Properly matching a set of tokens against my BASIC grammar - parsing

I am working on writing a BASIC interpreter in Prolog. DCGs are a little tricky, which is why I am having trouble here today.
Here is my grammar.
bool --> [true].
bool --> [false].
is_num_char(AD) :- AD = '.'; (atom_codes(AD, [D]), D >= 48, D =< 57).
number --> [].
number --> is_num_char, number.
quotes_on_atom(S) :- atom_chars(S, ['"' | C]), last(C, '"').
string --> quotes_on_atom.
literal --> bool; number; string.
variable --> \+ literal.
assignment --> string, ['='], expr.
equal --> expr, ['=='], expr.
not_equal --> expr, ['!='], expr.
if --> [if], expr, [then], expr.
for_decl --> [for], assignment, [to], number, [step], number.
for_next --> [next], integer.
expr --> literal; variable; assignment;
equal; not_equal; if; for_decl; for_next.
Here is my main goal:
main :-
% expected: [for, [i, '=', 0], to, '5', step, '1']
trace, phrase(expr, [for, i, '=', '0', to, '5', step, '1']).
Here is the error I get:
uncaught exception: error(existence_error(procedure,is_num_char/2),number/0).
A stack trace revealed this:
The debugger will first creep -- showing everything (trace)
1 1 Call: phrase(expr,[for,i,=,'0',to,'5',step,'1']) ?
2 2 Call: expr([for,i,=,'0',to,'5',step,'1'],_335) ?
3 3 Call: literal([for,i,=,'0',to,'5',step,'1'],_335) ?
4 4 Call: bool([for,i,=,'0',to,'5',step,'1'],_335) ?
4 4 Fail: bool([for,i,=,'0',to,'5',step,'1'],_335) ?
4 4 Call: number([for,i,=,'0',to,'5',step,'1'],_335) ?
4 4 Exit: number([for,i,=,'0',to,'5',step,'1'],[for,i,=,'0',to,'5',step,'1']) ?
3 3 Exit: literal([for,i,=,'0',to,'5',step,'1'],[for,i,=,'0',to,'5',step,'1']) ?
2 2 Exit: expr([for,i,=,'0',to,'5',step,'1'],[for,i,=,'0',to,'5',step,'1']) ?
2 2 Redo: expr([for,i,=,'0',to,'5',step,'1'],[for,i,=,'0',to,'5',step,'1']) ?
3 3 Redo: literal([for,i,=,'0',to,'5',step,'1'],[for,i,=,'0',to,'5',step,'1']) ?
4 4 Redo: number([for,i,=,'0',to,'5',step,'1'],[for,i,=,'0',to,'5',step,'1']) ?
5 5 Call: is_num_char([for,i,=,'0',to,'5',step,'1'],_446) ?
5 5 Exception: is_num_char([for,i,=,'0',to,'5',step,'1'],_459) ?
4 4 Exception: number([for,i,=,'0',to,'5',step,'1'],_335) ?
3 3 Exception: literal([for,i,=,'0',to,'5',step,'1'],_335) ?
2 2 Exception: expr([for,i,=,'0',to,'5',step,'1'],_335) ?
1 1 Exception: phrase(expr,[for,i,=,'0',to,'5',step,'1']) ?
uncaught exception: error(existence_error(procedure,is_num_char/2),number/0)
{trace}
It seems that is_num_char is being passed the whole list of tokens, along with something else.
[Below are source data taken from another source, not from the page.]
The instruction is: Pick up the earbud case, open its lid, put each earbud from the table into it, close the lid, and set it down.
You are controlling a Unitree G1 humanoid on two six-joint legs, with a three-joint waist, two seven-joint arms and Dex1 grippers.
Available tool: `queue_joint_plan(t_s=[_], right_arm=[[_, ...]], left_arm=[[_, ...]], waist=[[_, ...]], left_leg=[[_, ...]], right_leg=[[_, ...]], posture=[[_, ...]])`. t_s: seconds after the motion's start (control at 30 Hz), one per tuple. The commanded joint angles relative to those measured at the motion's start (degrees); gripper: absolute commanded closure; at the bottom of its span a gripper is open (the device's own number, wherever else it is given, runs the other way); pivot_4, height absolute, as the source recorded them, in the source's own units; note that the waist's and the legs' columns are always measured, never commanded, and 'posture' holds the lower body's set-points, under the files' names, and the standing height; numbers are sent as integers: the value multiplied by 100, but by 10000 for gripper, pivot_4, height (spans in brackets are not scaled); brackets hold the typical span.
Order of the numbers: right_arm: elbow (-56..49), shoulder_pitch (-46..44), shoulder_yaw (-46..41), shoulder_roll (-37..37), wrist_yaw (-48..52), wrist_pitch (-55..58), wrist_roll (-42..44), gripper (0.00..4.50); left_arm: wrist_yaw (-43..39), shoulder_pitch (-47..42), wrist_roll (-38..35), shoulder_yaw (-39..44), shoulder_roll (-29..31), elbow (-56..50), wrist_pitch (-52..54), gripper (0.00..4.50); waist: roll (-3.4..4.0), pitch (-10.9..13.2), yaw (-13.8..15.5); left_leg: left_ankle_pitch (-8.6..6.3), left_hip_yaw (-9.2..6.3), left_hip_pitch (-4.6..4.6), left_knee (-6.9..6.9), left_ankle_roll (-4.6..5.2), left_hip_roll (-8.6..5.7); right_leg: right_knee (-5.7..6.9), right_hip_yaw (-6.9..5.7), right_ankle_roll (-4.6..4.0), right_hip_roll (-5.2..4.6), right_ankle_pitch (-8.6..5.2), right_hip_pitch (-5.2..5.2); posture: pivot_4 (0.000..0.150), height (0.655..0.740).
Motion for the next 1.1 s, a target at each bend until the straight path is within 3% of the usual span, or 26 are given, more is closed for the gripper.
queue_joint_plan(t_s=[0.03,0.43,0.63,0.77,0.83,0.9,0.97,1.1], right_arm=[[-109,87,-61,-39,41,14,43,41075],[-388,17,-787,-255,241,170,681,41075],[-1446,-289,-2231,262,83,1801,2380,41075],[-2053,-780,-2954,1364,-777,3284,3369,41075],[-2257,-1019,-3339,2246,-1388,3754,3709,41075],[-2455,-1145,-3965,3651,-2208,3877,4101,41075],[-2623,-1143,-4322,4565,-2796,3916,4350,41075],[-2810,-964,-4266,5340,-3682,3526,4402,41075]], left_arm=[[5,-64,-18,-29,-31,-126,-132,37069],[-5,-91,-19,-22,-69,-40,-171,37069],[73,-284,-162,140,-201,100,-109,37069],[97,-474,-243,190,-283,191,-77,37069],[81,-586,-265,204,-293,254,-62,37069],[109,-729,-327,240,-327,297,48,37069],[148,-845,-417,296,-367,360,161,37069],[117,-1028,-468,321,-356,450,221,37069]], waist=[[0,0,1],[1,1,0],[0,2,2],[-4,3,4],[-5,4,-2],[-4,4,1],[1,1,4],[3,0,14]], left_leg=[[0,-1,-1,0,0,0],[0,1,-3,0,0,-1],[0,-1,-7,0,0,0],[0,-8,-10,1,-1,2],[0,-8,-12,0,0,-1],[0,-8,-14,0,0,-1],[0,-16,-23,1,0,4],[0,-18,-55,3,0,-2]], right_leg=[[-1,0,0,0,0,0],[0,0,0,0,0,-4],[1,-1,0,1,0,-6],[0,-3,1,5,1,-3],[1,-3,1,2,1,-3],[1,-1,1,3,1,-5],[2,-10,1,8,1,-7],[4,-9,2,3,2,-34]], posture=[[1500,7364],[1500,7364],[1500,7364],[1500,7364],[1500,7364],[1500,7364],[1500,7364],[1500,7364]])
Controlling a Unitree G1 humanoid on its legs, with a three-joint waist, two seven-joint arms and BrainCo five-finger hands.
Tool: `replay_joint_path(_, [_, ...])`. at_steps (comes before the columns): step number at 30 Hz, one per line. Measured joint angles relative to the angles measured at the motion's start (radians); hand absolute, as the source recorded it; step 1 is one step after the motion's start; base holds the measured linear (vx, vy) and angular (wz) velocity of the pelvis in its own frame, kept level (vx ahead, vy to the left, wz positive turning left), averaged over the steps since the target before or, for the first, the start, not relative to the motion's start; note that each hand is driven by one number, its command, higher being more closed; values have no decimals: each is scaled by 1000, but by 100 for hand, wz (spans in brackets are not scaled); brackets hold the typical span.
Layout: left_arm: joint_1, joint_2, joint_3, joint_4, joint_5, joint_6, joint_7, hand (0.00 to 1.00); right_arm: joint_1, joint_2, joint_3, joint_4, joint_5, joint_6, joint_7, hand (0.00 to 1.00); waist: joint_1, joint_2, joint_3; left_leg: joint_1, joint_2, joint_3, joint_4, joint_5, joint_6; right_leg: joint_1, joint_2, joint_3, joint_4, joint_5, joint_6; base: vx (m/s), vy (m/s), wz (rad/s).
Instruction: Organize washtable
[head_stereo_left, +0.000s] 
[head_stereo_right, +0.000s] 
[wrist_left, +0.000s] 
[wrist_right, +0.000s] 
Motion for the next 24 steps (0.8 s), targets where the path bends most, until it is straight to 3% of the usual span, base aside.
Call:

I do not understand why this is happening, given that the number rule accepts only one argument. Additionally, it's odd that the token list unifies with number to begin with. It should be unified with for_decl instead. If you are knowledgeable about Prolog DCGs please let me know what I am doing wrong here.

Related

How do I create a DCG rule inverse to another in Prolog?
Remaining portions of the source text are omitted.